The Bank, one branch of the UK state, purchased around £38bn worth of gilts across August, September and October. During that time, the Debt Management Office, another branch of the UK state, issued £46.4bn worth of new gilts. For all intents and purposes, one part of the state was financing another part of the state, in a bizarre, almost Ponzi-style scheme that kept a deluded City happy but has gradually been undermining the integrity of the monetary system.

The private sector had to absorb just £8bn worth of gilts during that three month period, while the Bank, in its new role as the Treasury’s top paymaster, mopped up 82 per cent of the net issuance.

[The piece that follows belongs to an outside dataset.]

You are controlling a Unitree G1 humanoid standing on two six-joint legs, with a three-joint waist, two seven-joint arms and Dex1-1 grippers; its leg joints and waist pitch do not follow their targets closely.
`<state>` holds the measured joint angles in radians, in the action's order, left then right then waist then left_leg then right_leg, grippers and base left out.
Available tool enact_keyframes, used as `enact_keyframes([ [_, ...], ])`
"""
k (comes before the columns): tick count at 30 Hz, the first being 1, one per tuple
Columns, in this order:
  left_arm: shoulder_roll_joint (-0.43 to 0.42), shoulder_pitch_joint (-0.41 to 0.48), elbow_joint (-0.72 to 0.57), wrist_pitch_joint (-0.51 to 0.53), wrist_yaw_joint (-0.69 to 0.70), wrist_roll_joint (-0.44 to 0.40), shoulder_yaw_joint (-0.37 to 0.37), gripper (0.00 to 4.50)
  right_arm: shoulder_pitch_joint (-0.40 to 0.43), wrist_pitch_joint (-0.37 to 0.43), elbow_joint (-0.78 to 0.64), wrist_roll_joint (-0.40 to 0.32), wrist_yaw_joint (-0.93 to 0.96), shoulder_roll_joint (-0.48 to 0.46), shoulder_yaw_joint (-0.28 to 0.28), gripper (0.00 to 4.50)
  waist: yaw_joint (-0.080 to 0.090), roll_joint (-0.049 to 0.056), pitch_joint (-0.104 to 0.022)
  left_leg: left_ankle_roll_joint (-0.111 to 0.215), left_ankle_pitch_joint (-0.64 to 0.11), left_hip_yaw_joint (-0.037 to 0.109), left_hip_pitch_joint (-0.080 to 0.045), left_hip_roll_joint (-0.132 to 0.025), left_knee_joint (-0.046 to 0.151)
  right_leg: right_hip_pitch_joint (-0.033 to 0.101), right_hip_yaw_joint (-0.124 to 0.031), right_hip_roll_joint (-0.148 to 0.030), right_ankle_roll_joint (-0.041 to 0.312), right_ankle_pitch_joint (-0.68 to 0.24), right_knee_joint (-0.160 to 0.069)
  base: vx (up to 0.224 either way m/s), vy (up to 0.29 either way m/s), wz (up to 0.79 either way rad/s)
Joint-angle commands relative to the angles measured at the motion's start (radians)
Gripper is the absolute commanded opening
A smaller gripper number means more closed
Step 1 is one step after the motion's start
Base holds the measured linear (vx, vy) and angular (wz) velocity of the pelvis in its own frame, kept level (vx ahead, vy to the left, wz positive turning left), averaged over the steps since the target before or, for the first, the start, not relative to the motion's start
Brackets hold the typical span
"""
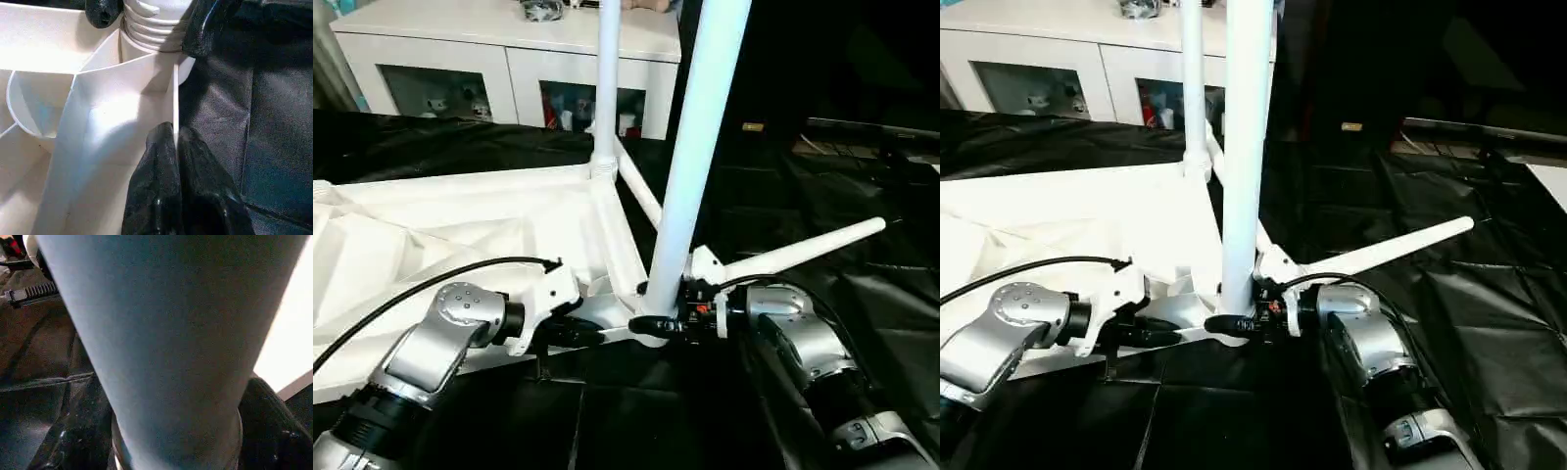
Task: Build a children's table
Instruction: Rotate leg to tighten
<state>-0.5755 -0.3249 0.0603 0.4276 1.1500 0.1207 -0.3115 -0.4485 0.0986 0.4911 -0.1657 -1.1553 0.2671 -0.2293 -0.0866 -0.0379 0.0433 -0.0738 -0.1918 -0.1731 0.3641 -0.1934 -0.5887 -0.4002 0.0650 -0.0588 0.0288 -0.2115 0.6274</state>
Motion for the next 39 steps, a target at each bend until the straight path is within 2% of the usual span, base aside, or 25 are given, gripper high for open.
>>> enact_keyframes([
  [1, 0.005, -0.001, -0.018, 0.002, 0.024, 0.019, -0.018, 0.0, 0.006, 0.01, -0.014, 0.003, 0.005, 0.001, -0.008, 2.75, 0.001, 0.007, -0.055, 0.041, -0.112, 0.009, -0.009, -0.04, 0.066, 0.057, -0.055, -0.08, 0.213, -0.056, -0.067, 0.0, 0.0, 0.0],
  [7, 0.006, -0.001, -0.014, 0.001, 0.023, 0.019, -0.017, 0.0, 0.008, 0.016, -0.01, 0.002, 0.02, -0.007, -0.004, 2.72, 0.001, 0.007, -0.056, 0.044, -0.099, 0.009, -0.008, -0.04, 0.064, 0.057, -0.055, -0.079, 0.217, -0.034, -0.063, 0.0, 0.0, 0.0],
  [8, 0.013, -0.002, -0.008, -0.003, 0.01, 0.017, -0.012, 0.0, 0.001, 0.01, 0.008, 0.011, 0.057, -0.018, 0.005, 2.72, 0.001, 0.005, -0.056, 0.043, -0.101, 0.008, -0.009, -0.04, 0.064, 0.057, -0.055, -0.08, 0.216, -0.039, -0.064, 0.0, 0.0, 0.0],
  [10, 0.032, -0.009, 0.01, -0.014, -0.024, 0.009, -0.002, 0.0, -0.023, -0.013, 0.065, 0.041, 0.17, -0.047, 0.029, 2.72, 0.003, 0.007, -0.053, 0.03, -0.109, 0.009, -0.008, -0.039, 0.066, 0.055, -0.055, -0.082, 0.216, -0.065, -0.066, 0.0, 0.0, 0.0],
  [12, 0.065, -0.022, 0.045, -0.027, -0.092, -0.016, 0.009, 0.0, -0.051, -0.024, 0.134, 0.067, 0.298, -0.079, 0.056, 2.72, 0.011, 0.004, -0.051, 0.01, -0.142, 0.01, -0.007, -0.038, 0.07, 0.055, -0.054, -0.081, 0.203, -0.127, -0.073, 0.0, 0.0, 0.0],
  [13, 0.09, -0.033, 0.072, -0.03, -0.145, -0.036, 0.014, 0.0, -0.063, -0.014, 0.166, 0.064, 0.365, -0.103, 0.078, 2.72, 0.013, 0.007, -0.05, -0.002, -0.164, 0.01, -0.013, -0.039, 0.071, 0.051, -0.055, -0.082, 0.193, -0.174, -0.079, 0.0, 0.0, 0.0],
  [14, 0.105, -0.039, 0.088, -0.028, -0.179, -0.048, 0.016, 0.0, -0.068, -0.005, 0.181, 0.061, 0.4, -0.118, 0.09, 2.72, 0.015, 0.006, -0.05, -0.007, -0.17, 0.009, -0.014, -0.039, 0.07, 0.051, -0.057, -0.083, 0.192, -0.181, -0.078, 0.0, 0.0, 0.0],
  [17, 0.192, -0.078, 0.165, 0.033, -0.351, -0.094, 0.037, 0.0, -0.082, 0.022, 0.219, 0.059, 0.542, -0.183, 0.119, 2.71, 0.018, 0.005, -0.044, -0.021, -0.214, 0.01, -0.019, -0.038, 0.075, 0.045, -0.059, -0.083, 0.167, -0.269, -0.089, 0.0, 0.0, 0.0],
  [18, 0.224, -0.092, 0.192, 0.055, -0.409, -0.103, 0.047, 0.0, -0.088, 0.026, 0.234, 0.065, 0.597, -0.204, 0.126, 2.71, 0.015, 0.004, -0.043, -0.025, -0.236, 0.011, -0.026, -0.036, 0.074, 0.042, -0.058, -0.084, 0.153, -0.329, -0.096, 0.0, 0.0, 0.0],
  [22, 0.362, -0.158, 0.318, 0.074, -0.621, -0.125, 0.096, 0.0, -0.128, 0.038, 0.329, 0.074, 0.813, -0.286, 0.162, 2.71, 0.007, 0.005, -0.042, -0.028, -0.248, 0.012, -0.028, -0.036, 0.077, 0.038, -0.059, -0.085, 0.128, -0.374, -0.103, 0.0, 0.0, 0.0],
  [24, 0.39, -0.176, 0.351, 0.056, -0.65, -0.128, 0.101, 0.0, -0.137, 0.036, 0.348, 0.077, 0.833, -0.299, 0.162, 2.71, 0.001, 0.001, -0.043, -0.023, -0.261, 0.011, -0.031, -0.035, 0.076, 0.036, -0.058, -0.087, 0.113, -0.386, -0.105, 0.0, 0.0, 0.0],
  [25, 0.4, -0.183, 0.364, 0.045, -0.658, -0.128, 0.102, 0.0, -0.14, 0.031, 0.353, 0.086, 0.837, -0.302, 0.156, 2.71, 0.0, 0.002, -0.041, -0.015, -0.258, 0.011, -0.028, -0.034, 0.077, 0.036, -0.057, -0.087, 0.106, -0.392, -0.108, 0.0, 0.0, 0.0],
  [26, 0.419, -0.199, 0.391, 0.025, -0.672, -0.131, 0.103, 0.0, -0.146, 0.021, 0.361, 0.105, 0.844, -0.308, 0.145, 2.71, -0.002, 0.006, -0.042, -0.011, -0.268, 0.01, -0.032, -0.033, 0.076, 0.031, -0.058, -0.087, 0.098, -0.408, -0.112, 0.0, 0.0, 0.0],
  [29, 0.428, -0.216, 0.416, 0.012, -0.673, -0.14, 0.1, 0.0, -0.151, 0.016, 0.366, 0.112, 0.862, -0.316, 0.151, 2.71, -0.005, 0.003, -0.044, -0.004, -0.249, 0.011, -0.024, -0.035, 0.078, 0.038, -0.058, -0.089, 0.09, -0.391, -0.108, 0.0, 0.0, 0.0],
  [31, 0.426, -0.224, 0.425, 0.008, -0.662, -0.142, 0.096, 0.0, -0.158, 0.013, 0.377, 0.124, 0.871, -0.309, 0.149, 2.71, -0.004, 0.009, -0.045, -0.001, -0.249, 0.013, -0.021, -0.035, 0.08, 0.038, -0.057, -0.09, 0.084, -0.394, -0.109, 0.0, 0.0, 0.0],
  [33, 0.425, -0.23, 0.436, 0.002, -0.661, -0.146, 0.097, 0.0, -0.164, 0.002, 0.389, 0.121, 0.866, -0.311, 0.153, 2.71, -0.003, 0.008, -0.044, -0.001, -0.259, 0.013, -0.02, -0.034, 0.081, 0.037, -0.056, -0.091, 0.078, -0.417, -0.112, 0.0, 0.0, 0.0],
  [35, 0.422, -0.234, 0.448, -0.007, -0.66, -0.148, 0.098, 0.0, -0.16, -0.006, 0.379, 0.086, 0.833, -0.318, 0.171, 2.71, -0.004, 0.008, -0.043, -0.001, -0.274, 0.013, -0.023, -0.034, 0.081, 0.034, -0.056, -0.092, 0.07, -0.452, -0.117, 0.0, 0.0, 0.0],
  [37, 0.419, -0.238, 0.459, -0.023, -0.656, -0.15, 0.098, 0.0, -0.157, 0.001, 0.36, 0.062, 0.809, -0.324, 0.184, 3.26, -0.005, 0.008, -0.044, 0.002, -0.272, 0.014, -0.022, -0.035, 0.082, 0.034, -0.056, -0.093, 0.065, -0.455, -0.118, 0.0, 0.0, 0.0],
  [39, 0.418, -0.244, 0.473, -0.045, -0.653, -0.151, 0.1, 0.0, -0.153, -0.009, 0.342, 0.074, 0.783, -0.318, 0.167, 3.4, -0.006, 0.008, -0.044, 0.004, -0.264, 0.013, -0.021, -0.035, 0.083, 0.034, -0.056, -0.093, 0.062, -0.457, -0.121, 0.0, 0.0, 0.0],
])
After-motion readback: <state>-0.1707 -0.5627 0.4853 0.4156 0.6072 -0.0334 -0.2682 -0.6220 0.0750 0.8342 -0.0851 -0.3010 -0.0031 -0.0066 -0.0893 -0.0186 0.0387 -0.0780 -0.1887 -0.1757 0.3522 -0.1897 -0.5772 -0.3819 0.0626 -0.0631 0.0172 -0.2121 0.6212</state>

Needless to say, Osborne took the credit, patting himself on the back for the lack of a buyers’ strike and for the UK’s low gilt yields – even though the overwhelming majority of the budget deficit was financed by the creation of new money, not by convincing investors to part with their cash. There have even been some periods – such as in August – when the authorities bought more gilts than the Treasury issued. The end of QE means that this mad monetary recycling has ended, at least for now. The £3.5bn raised on 6 November received no support from the Bank.

Suddenly, Osborne is on his own. He is going to have to convince private buyers to hand over real cash from real pools of savings for his IOUs. We shall soon find out how he fares in the brave new world of real budget constraints, economic rationality and accountability – unless, that is, the Bank relents in a month or two and comes running back to his rescue, like the US cavalry in those old black and white movies.

THEOLOGICAL NONSENSE
I can’t get excited by the news that Justin Welby is to become the next Archbishop of Canterbury. Welby is a former oil executive who actually understands derivatives and at least some financial products, rather than the usual clueless lifelong theologian, and is a member of Andrew Tyrie’s Banking Commission. But just like Vince Cable, who still dines out on his time at Shell but whose views on the economy are wrong-headed, having spent a few years in the private sector doesn’t mean that Welby is right on economics.

He recently argued that finance is “the cuckoo in the nest that pushed all the other fledgling industries out to die”, which is clearly nonsense empirically and theoretically, and far too imbued with emotionalism. But he did also say that all banks “must be allowed to fail, the process of defining resolution is if anything more important than defining regulation,” which is absolutely right.

This last statement alone suggests that Welby will be at least slightly better than the current Archbishop of Canterbury, who is so wrong, biased and anti-capitalist that it eventually became funny. But Welby’s obsession with corporate sin – he even wrote a thesis on it – risks blinding him to all the wealth and prosperity business creates. People must act ethically, law-breakers must be severely punished, bailouts must be banished and the City reformed – but most people and companies are generally good, not bad. Endless preaching about sin isn’t going to get the economy growing.